Showing posts with label Salon. Show all posts
Showing posts with label Salon. Show all posts

Thursday, December 18, 2008

Magapaper: The New J-School Track?

Back in college, the default pickup line was "what's your major?" Snoozer. But within the journalism school, it was the slightly more interersting "what's your track?" As in, newspaper, magazine or the slightly mysterious new media.

If I'd had any foresight I would have chosen new media over magazine. But, hey, it was 1999 and the glossy covers won me over. New media has obviously become the hot track, so much so that I'm guessing the "new" is no longer part of the name.
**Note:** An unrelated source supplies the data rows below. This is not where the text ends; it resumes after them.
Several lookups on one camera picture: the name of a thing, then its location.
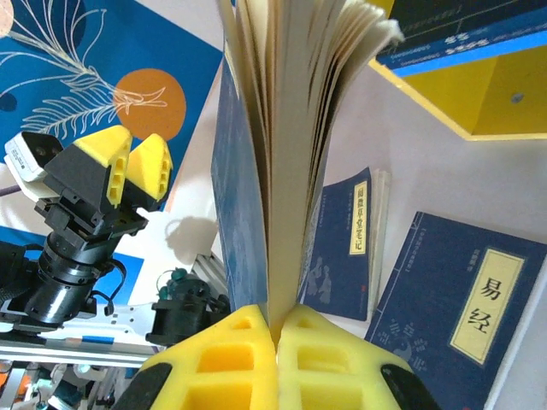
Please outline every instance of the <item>white table surface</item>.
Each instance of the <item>white table surface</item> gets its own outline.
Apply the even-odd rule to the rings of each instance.
[[[139,1],[221,48],[215,0]],[[175,180],[168,212],[149,214],[146,230],[121,242],[119,251],[128,255],[140,255],[146,247],[131,304],[154,301],[159,272],[190,267],[197,252],[207,253],[213,243],[209,169],[217,100],[218,79]],[[547,242],[547,141],[465,142],[369,67],[351,87],[336,120],[325,182],[345,179],[366,166],[392,174],[382,289],[417,210]],[[2,164],[0,183],[9,182],[13,181]],[[30,202],[15,206],[18,195],[4,198],[2,225],[47,234]],[[344,327],[364,334],[362,325]],[[544,340],[547,296],[538,306],[496,410],[547,409]]]

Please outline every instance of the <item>screw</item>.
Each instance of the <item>screw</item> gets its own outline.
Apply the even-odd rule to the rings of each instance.
[[[518,104],[522,101],[522,98],[524,98],[524,94],[521,92],[516,92],[513,96],[511,96],[511,102],[513,104]]]

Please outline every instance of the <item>blue poster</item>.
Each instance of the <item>blue poster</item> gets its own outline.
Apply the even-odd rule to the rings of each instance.
[[[0,142],[122,124],[168,140],[176,175],[220,61],[134,0],[0,0]]]

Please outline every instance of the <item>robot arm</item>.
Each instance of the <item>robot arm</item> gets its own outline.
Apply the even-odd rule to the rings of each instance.
[[[152,134],[131,151],[132,136],[112,126],[67,148],[51,135],[22,132],[6,143],[5,161],[23,193],[36,202],[52,232],[43,246],[0,242],[0,320],[16,333],[53,331],[75,317],[97,313],[93,289],[125,267],[113,259],[124,235],[136,235],[167,200],[173,163],[167,143]],[[26,256],[40,250],[37,260]]]

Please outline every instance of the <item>plant illustration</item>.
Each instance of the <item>plant illustration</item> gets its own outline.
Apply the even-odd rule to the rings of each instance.
[[[87,64],[86,59],[103,32],[106,9],[83,12],[85,9],[80,8],[82,0],[43,0],[43,9],[38,12],[38,2],[33,1],[32,7],[31,0],[12,1],[21,2],[25,12],[32,19],[34,30],[20,23],[15,13],[6,9],[0,2],[0,14],[8,14],[13,20],[9,37],[20,44],[25,44],[30,50],[0,52],[0,70],[9,60],[26,57],[56,67],[59,74],[13,84],[0,91],[0,98],[18,87],[42,81],[60,81],[69,91],[69,94],[59,99],[44,99],[43,106],[35,108],[32,114],[23,120],[22,129],[53,133],[64,139],[69,135],[81,135],[89,126],[99,125],[102,121],[110,123],[120,111],[128,114],[131,107],[167,107],[167,103],[161,100],[165,87],[151,93],[121,90],[102,79],[99,72]],[[59,3],[63,3],[64,6],[64,23],[61,30],[60,27],[54,26],[54,3],[57,13]],[[97,25],[93,40],[86,47],[82,47],[85,48],[83,52],[78,52],[74,34],[82,29],[85,19],[90,18],[100,19],[100,24]]]

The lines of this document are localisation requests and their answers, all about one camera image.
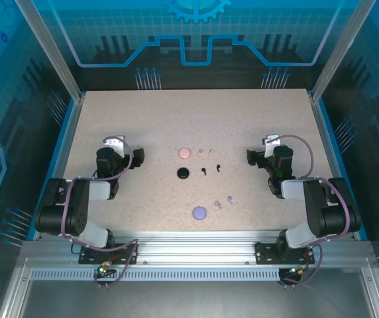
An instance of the black disc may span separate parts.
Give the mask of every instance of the black disc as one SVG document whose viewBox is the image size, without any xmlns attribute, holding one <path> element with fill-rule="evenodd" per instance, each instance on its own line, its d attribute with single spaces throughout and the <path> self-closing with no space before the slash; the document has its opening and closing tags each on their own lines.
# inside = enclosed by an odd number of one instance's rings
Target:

But what about the newspaper and magazine tracks? Someone's gotta want them. Here's an idea: Why not merge them into a track called "magapaper." Some of my favorite online news sites today -- take Slate and Salon -- are what I could classify as a part newspaper, part magazine. In other words, they're updated daily or often more with newsy stories. They are also written in a breezy style that magazine readers recognize.

It's worth noting that Salon calls itself an "online arts and culture magazine," and Slate an"online magazine of news, politics and culture." But you find me a Slate or Salon reporter and I'll show you someone who knows how to turn in a story on deadline, newspaper style. My point being that college journalists need to be taught to be hyrid writers -- able to handle long-form magazine pieces and quick-hitting news stories.

What would a magapaper track teach? Well, certainly a mix of what we traditonaly called newspaper and magazine writing -- that is, before the styles basically fused online. You can't teach personal style, but you can teach stylistic writing, and that would be a foundation of the education.

And, of course, there'd be a lecture devoted to dressing for your cable news cameo debut.

Tuesday, September 2, 2008

The New Rules on Corrections

At a time when journalism conventions are changing rapidly, and print publications are cutting staff and reducing page sizes, at least one tradition remains: the correction box typically posted on the bottom of page 2.

It has long been the place to find out about yesterday's mistakes, and to feel vindicated after alerting an editor that your aunt Beth's last name was spelled wrong. There's a pretty simple rule about when to run a print correction: If there's a confirmed factual error, set it straight. If the word "too" appeared when the sentence called for "to," well, then, let your English teachers foam at the mouth, confront your copy editor by the snack machine...and move on.

Some of the same rules apply to online news sites, which have the luxury of making instantaneous changes. You won't find editors alerting readers of punctuation errors, and you'd like to think that major factual errors would get the ol' "Editor's note: This passage has been changed from its original version" treatment.

But there's undoubtedly a larger gray area for when to correct online mistakes. What if it's 7:15 a.m. and a reporter notices he attributed a quote to the wrong source. He calls the editor, who makes the change. Do you run a correction with the story, even if it attracts attention to an error that few people ever saw?

Then there's the question of whether readers even know where to find these online versions of correction boxes. It's been noted that a large percentage of daily newspaper Web sites don't have such a link on their home page -- if at all.

Still, some of the most popular sites do due diligence on this front. The New York Times puts its correction link on the left bar of its home page, in between the classifieds and crosswords links. (Not a far cry from a virtual page 2 treatment.) The L.A. Times gives corrections a similar treatment. MSNBC also gives prominent play to its correction link, as does Salon.com.

What's missing, though, is consistency and transparency. News sites would do well by readers to include a corrections link on the home page. This link should take readers to a page that has a real-time list of corrections made (however small). That way, even if the editor in my 7:15 scenario above decides not to draw attention to the error by noting the correction in the story, a curious reader could still find out what a previous version of the story said.

Editor's Note: I accidentally published this post the first time without making sure it was the final version. As a wise man once wrote: D'oh!